Tally the lines of the listing below in which the string "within" occurs, and give the tally alone.

------------

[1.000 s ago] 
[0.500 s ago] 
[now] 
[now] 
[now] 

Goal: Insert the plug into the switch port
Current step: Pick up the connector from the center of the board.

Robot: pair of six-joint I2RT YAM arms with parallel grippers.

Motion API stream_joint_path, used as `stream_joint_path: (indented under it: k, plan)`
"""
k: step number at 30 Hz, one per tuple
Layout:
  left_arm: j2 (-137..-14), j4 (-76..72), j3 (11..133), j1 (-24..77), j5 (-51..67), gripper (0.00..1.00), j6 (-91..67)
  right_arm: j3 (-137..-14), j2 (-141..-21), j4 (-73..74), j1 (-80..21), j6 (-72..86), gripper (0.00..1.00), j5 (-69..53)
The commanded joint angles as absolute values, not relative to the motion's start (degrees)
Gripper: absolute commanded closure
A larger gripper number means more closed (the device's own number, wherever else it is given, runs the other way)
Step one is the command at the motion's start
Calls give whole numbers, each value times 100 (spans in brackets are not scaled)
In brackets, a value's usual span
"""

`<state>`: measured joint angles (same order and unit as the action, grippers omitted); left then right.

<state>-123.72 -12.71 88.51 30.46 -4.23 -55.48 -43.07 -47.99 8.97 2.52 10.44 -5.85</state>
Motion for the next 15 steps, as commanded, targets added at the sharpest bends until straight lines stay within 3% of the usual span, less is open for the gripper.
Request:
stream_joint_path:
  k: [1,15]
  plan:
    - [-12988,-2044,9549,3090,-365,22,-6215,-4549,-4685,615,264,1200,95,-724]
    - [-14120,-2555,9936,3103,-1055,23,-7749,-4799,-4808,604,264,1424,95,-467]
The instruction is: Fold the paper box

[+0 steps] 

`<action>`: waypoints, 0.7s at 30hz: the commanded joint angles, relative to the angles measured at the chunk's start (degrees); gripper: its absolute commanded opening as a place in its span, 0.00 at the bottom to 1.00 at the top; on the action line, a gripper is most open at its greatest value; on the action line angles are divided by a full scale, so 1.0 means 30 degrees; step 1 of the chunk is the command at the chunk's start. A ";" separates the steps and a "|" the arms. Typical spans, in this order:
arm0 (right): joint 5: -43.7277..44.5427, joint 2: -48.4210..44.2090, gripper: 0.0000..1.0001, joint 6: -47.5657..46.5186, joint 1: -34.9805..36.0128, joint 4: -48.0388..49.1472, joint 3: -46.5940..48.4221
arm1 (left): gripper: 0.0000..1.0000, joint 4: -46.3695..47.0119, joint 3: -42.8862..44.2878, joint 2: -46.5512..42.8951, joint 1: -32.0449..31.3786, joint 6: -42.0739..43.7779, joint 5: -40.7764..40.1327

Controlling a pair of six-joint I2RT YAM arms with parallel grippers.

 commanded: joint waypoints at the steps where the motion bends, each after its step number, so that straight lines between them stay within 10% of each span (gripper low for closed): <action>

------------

» RESULT FOR THIS TASK
2